I don’t want our field to be the least respected field- the third rail of fields. I want it to be the most respected!

Leadership is hard; so is changing the world. Let’s raise the standards; raise our expectations; raise the discussion and raise the issues, each time and every time. Let’s raise more money, too, so we can expand our reach and our impact. If we do, we can raise our field – maybe to becoming the most respected field, which is where we should have been all along.

What do you think is the price of low expectations?  Do you have any stories to share? As always, I welcome your insight, feedback and experience. Please offer your ideas or suggestions for blog topics and consider hitting the follow button to enter your email. A rising tide raises all boats.

Are your Actions Conflicting with your Goals?

In Leadership, Non Profit Boards, Organizational Development on January 10, 2014 at 9:07 am

I’m always fascinated by the number of things people do that are in direct conflict with their goals. My dog does a perfect illustration of this: He gets so excited when we have visitors that he acts inappropriately and gets put outside or crated, which prevents him from meeting his goal of being loved by our visitors. He is not alone. Leaders and organizations do the same thing!

This week, since it’s a new year and many people in my personal and professional lives have begun working on new goals, I’ve been thinking about the intent of those goals.  I love goals that are intended to get everyone on the same page and align the work of an organization.

I do not love goals that are intended to motivate people, and I’m not even clear why we would need to do that. Employee goals intended to motivate don’t make any sense to me and, honestly, I don’t find them motivating. In fact, I find them de-motivating, and also slightly insulting.

High performers – a group I like to count myself among – will do their very best every day, aligned with the work they’ve been assigned and the expectations of their position, and not in any way because of the goals they’ve been assigned. They will do their best because it’s who they are and the work ethic they possess. It is our job as leaders to demonstrate our vision and hire, support, groom and develop high performers who can help us reach that vision.

Let me be very clear, I absolutely and unequivocally believe that leaders must set expectations for staff and also evaluate those staff based on the expectations set. I also believe that the job of the executive is to implement the strategic plan which doubles as their goals. In the absence of a plan, it is the board’s job to work with the exec to set the expectations by which they will evaluate that exec’s performance at the year’s end. Those expectations (call them goals if you must) should not be set to motivate your exec. They should be set to align the work of the organization, ensure everyone is on the same page and provide a process for evaluation. If you have to set goals to motivate your exec, you have the wrong exec.

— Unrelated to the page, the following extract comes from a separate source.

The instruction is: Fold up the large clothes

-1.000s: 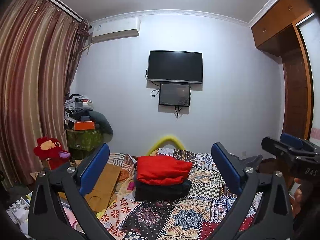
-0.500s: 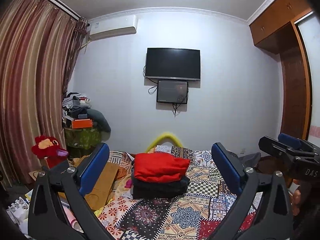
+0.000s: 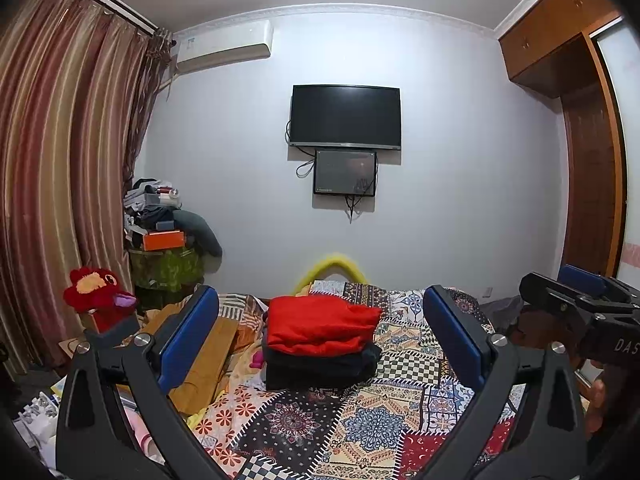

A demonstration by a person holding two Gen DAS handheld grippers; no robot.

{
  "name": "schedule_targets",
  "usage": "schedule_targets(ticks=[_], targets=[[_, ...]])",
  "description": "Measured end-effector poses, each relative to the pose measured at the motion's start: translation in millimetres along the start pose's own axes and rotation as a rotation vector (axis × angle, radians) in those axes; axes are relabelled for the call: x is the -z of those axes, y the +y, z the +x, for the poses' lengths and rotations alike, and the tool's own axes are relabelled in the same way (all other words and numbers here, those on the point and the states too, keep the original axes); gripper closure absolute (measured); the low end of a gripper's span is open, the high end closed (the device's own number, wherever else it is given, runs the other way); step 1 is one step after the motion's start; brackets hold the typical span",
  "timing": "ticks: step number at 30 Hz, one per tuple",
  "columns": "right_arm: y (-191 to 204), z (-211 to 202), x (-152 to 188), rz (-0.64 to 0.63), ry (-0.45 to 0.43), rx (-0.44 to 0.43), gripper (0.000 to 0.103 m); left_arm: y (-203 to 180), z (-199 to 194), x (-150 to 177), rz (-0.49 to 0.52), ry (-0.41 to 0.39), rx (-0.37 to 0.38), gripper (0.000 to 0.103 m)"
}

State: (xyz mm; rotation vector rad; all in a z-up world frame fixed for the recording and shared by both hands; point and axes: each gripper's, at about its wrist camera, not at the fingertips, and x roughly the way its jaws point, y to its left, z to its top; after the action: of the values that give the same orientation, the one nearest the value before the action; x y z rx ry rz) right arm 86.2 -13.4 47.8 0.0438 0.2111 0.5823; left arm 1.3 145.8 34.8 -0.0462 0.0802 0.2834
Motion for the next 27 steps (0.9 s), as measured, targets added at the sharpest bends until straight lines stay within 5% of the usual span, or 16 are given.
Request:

We, as leaders, should all strive to have as many high performers as we can possibly attract and afford.  It begs the question: are the goals we are setting for high performers alienating those performers? I think they might be. I’m beginning to believe that employee goals that are intended to motivate people are lowering our standards, teaching to the middle, and working in direct conflict of our actual goals of meeting our missions and achieving our organizations’ visions.  You know, I believe that any action, process, policy or procedure that is in conflict with our goal is a bad action, process, policy or procedure. I am starting to believe that goals that are intended to motivate are just that.

Once, many years ago and before I really understood resource development and major donor cultivation, I was running an agency that attracted about $50,000 of contributions from individuals each year. My Board Chair wanted to set a goal for me of $1,000,000. One million dollars! Yes, your math is right and that would have been 20 times the annual giving received by that agency. He called it a stretch goal. Rather than inspire me to reach that goal, it created enormous anxiety for me. How in the world – with no change in staffing, no change in process or a new program or project to announce – was I going to raise 20 times our current contributed income?  I wasn’t. Thankfully, I was able to explain my position and get him to revise my goals. To his credit- and this may have been his intent all along – I ramped up my own knowledge and capacity for raising money and cultivating and retaining major donors giving major gifts.

I did raise that amount and more a few years later, but not because of a goal and not, by any stretch of the imagination, alone. I did it with a change in staffing, a more developed board, several changes in process and a huge project that addressed a significant gap in service that I was committed to rectify.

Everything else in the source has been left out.